== Segment start ==
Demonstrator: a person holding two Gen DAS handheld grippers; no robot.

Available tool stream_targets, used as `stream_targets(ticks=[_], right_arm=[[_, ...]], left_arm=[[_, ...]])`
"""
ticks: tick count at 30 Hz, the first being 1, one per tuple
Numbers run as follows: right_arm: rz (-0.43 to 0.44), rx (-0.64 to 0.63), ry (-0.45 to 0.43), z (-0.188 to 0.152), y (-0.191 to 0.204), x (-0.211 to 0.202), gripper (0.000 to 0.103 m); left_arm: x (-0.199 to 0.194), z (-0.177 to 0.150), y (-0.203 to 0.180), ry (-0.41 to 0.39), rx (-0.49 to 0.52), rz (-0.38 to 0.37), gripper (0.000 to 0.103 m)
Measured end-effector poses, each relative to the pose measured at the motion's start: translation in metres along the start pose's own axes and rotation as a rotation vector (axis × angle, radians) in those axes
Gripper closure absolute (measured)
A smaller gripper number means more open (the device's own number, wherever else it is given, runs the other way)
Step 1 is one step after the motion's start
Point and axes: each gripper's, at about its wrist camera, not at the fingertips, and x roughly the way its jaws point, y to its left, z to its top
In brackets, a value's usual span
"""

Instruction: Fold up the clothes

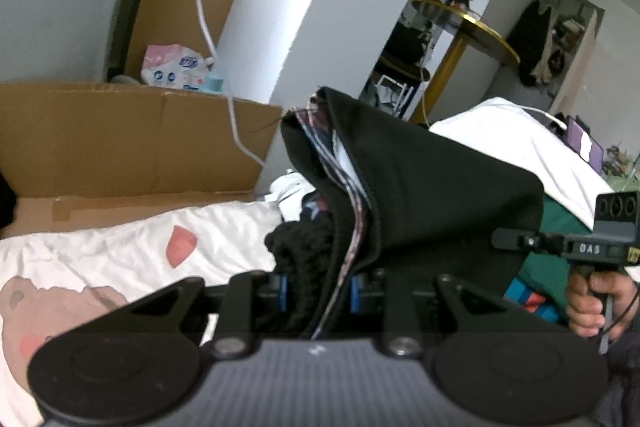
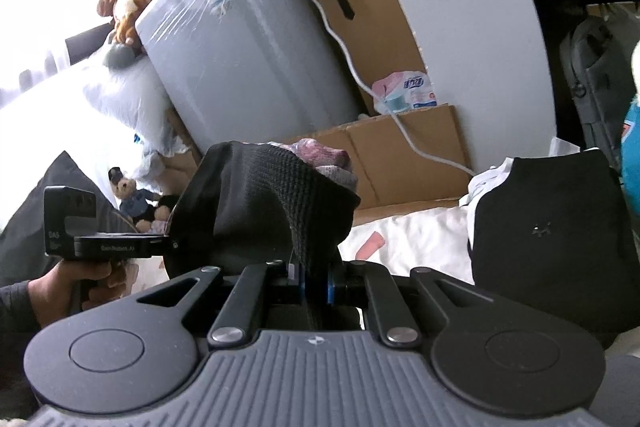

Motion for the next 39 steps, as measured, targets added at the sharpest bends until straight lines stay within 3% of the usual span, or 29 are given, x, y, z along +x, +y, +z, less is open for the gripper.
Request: stream_targets(ticks=[17, 25, 33, 39], right_arm=[[-0.056, -0.011, -0.121, 0.061, -0.051, -0.052, 0.093], [-0.109, -0.054, -0.131, 0.087, -0.084, -0.071, 0.093], [-0.13, -0.053, -0.172, 0.11, -0.107, -0.085, 0.093], [-0.155, -0.092, -0.19, 0.129, -0.118, -0.098, 0.093]], left_arm=[[0.051, 0.048, -0.056, -0.063, 0.021, -0.057, 0.075], [0.086, 0.047, -0.079, -0.065, -0.045, -0.12, 0.075], [0.107, 0.051, -0.093, -0.115, -0.129, -0.169, 0.075], [0.115, 0.053, -0.115, -0.153, -0.122, -0.192, 0.075]])
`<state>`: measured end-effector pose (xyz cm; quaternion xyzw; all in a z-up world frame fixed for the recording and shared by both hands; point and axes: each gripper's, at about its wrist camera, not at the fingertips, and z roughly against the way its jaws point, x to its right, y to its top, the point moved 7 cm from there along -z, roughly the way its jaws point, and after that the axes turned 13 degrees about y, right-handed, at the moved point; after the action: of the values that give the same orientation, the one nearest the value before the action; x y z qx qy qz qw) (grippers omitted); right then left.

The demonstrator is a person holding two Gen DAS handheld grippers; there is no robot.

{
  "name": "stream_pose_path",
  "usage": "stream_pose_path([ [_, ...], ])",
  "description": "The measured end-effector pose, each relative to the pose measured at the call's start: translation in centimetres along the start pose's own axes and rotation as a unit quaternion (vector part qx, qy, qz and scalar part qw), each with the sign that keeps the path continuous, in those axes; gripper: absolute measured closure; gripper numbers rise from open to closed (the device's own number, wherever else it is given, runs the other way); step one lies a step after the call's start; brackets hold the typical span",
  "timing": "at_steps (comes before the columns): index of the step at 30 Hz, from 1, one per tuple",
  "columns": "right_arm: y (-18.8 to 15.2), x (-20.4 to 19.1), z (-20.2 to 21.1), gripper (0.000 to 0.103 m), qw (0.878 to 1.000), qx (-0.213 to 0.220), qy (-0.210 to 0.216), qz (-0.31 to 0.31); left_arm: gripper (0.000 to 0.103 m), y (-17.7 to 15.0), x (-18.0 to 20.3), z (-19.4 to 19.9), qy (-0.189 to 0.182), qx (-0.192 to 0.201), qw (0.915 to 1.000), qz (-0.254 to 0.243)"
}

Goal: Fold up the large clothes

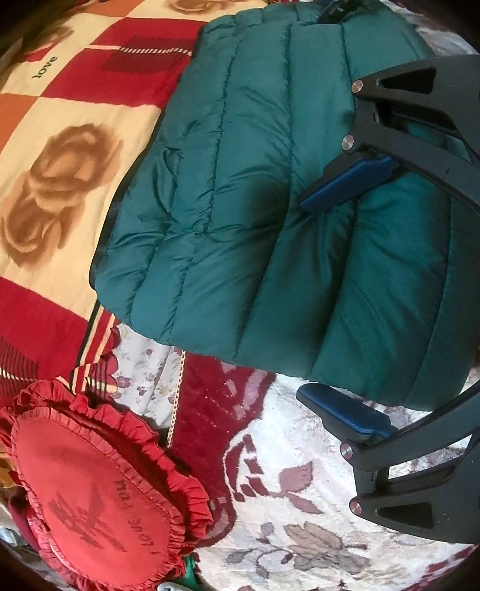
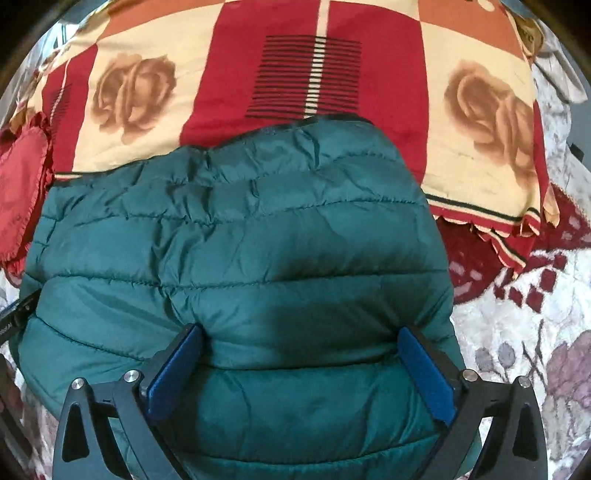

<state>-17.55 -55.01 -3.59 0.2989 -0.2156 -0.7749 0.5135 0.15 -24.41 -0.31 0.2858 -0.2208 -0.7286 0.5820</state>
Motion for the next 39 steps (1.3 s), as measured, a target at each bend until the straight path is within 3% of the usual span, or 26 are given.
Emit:
stream_pose_path([
  [7,0.0,0.3,3.7,0.0,0.998,0.032,0.035,-0.042,0.008,-0.1,-0.6,-0.2,-0.024,-0.019,0.9994,0.016],
  [10,-0.5,0.3,4.8,0.0,0.998,0.035,0.026,-0.037,0.008,-0.1,-0.6,0.0,-0.02,-0.018,0.9995,0.015],
  [16,-1.8,0.5,2.9,0.0,1.0,-0.002,-0.002,-0.018,0.008,-0.3,-0.4,0.3,-0.011,-0.013,0.9997,0.017],
  [21,-1.5,0.6,4.9,0.0,0.998,0.019,0.036,-0.041,0.008,-0.6,-1.4,1.1,-0.045,-0.058,0.9969,0.028],
  [24,-2.2,1.3,6.8,0.0,0.993,0.037,0.077,-0.079,0.008,-0.7,-3.0,2.2,-0.089,-0.074,0.9917,0.056],
  [29,-4.6,4.0,8.2,0.0,0.986,0.036,0.104,-0.126,0.008,-2.0,-4.7,2.6,-0.151,-0.096,0.9796,0.091],
  [37,-6.6,5.2,5.8,0.0,0.964,0.026,0.173,-0.201,0.008,-3.2,-7.0,1.1,-0.195,-0.127,0.9537,0.191],
  [39,-6.4,5.2,5.1,0.0,0.961,0.028,0.183,-0.205,0.008,-3.0,-6.8,0.6,-0.199,-0.132,0.951,0.197],
])
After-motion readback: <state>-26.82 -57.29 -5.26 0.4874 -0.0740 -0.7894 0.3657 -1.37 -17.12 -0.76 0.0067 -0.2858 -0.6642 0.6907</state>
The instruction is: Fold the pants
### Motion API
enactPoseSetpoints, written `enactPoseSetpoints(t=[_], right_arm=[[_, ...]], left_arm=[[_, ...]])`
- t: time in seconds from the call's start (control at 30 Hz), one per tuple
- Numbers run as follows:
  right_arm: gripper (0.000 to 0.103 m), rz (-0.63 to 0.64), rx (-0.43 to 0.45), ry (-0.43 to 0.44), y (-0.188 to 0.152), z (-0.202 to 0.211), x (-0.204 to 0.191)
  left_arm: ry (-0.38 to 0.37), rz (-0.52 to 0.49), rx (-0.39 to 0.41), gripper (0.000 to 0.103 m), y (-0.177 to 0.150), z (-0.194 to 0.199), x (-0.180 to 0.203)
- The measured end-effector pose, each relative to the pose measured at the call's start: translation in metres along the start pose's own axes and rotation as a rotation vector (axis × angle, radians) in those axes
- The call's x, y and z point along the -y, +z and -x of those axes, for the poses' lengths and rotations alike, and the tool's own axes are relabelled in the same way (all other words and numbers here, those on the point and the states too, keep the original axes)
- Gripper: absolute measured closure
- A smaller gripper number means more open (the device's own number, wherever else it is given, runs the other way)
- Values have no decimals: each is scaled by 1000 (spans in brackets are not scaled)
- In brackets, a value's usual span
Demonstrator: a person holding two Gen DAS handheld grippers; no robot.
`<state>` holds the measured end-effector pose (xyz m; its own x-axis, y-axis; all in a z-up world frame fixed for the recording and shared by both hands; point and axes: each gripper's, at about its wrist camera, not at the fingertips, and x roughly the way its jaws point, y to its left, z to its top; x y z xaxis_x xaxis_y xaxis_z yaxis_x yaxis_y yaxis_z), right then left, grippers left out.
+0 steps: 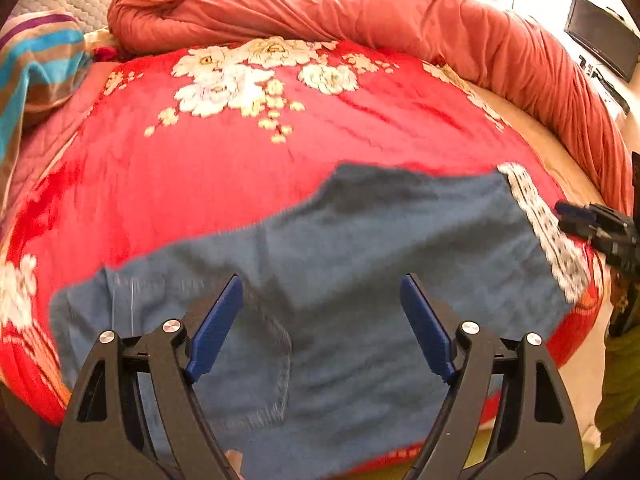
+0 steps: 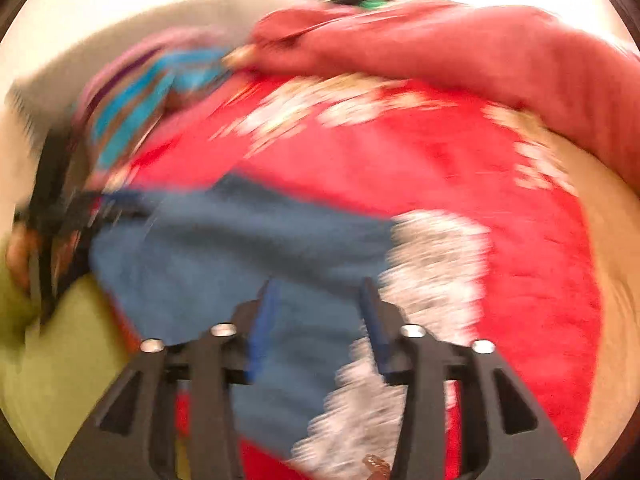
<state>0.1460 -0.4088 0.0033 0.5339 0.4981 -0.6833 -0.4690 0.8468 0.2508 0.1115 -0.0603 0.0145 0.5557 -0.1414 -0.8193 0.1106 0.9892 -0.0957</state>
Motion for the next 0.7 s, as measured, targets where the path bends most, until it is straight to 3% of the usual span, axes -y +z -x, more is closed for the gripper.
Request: enactPoseSetpoints(t=[0.07, 0.23, 0.53, 0.57, 0.6, 0.63, 0.67, 0.7], right_arm=[[58, -91, 12, -24, 12, -4, 31], [58, -173, -28, 4, 23, -31, 69], [58, -179, -128, 60, 26, -86, 77], [61, -177, -124, 63, 24, -86, 77], [67, -173, -121, 65, 23, -85, 77], [71, -172, -119, 68, 23, -83, 76], [74, -162, -114, 80, 21, -78, 73], [77, -146, -107, 86, 22, -75, 70]], left_arm=[[4, -1, -12, 30, 13, -10, -1], [-26, 30, -63, 30, 40, -42, -5], [-77, 72, -146, 32, 60, -110, -10], [-62, 54, -154, 37, 59, -113, -7], [-34, 7, -148, 52, 57, -114, 1], [-59, -17, -135, 63, 56, -110, 6], [-92, -12, -133, 92, 57, -107, 8], [-112, -1, -131, 100, 58, -103, 9]])
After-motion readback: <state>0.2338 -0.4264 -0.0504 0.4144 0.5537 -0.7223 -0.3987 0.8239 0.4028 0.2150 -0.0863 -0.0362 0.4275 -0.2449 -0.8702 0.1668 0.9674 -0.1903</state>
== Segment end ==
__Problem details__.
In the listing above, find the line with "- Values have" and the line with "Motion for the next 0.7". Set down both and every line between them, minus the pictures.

__The completed task__.
- Values have no decimals: each is scaled by 1000 (spans in brackets are not scaled)
- In brackets, a value's usual span
Demonstrator: a person holding two Gen DAS handheld grippers; no robot.
`<state>` holds the measured end-effector pose (xyz m; its own x-axis, y-axis; all in a z-up world frame fixed for the recording and shared by both hands; point and axes: each gripper's, at about its wrist camera, not at the fingertips, and x roughly the way its jaws point, y to its left, z to its top; x y z xaxis_x xaxis_y xaxis_z yaxis_x yaxis_y yaxis_z), right then left, grippers left out.
+0 steps: 
+0 steps: 
<state>0.1460 -0.4088 0.0033 0.5339 0.4981 -0.6833 -0.4690 0.8468 0.2508 0.1115 -0.0603 0.0145 0.5557 -0.1414 -0.8193 0.1106 0.9892 -0.0957</state>
Motion for the next 0.7 s, as measured, targets where the path bends most, until it is straight to 3% of the usual span, axes -y +z -x, more is closed for the gripper.

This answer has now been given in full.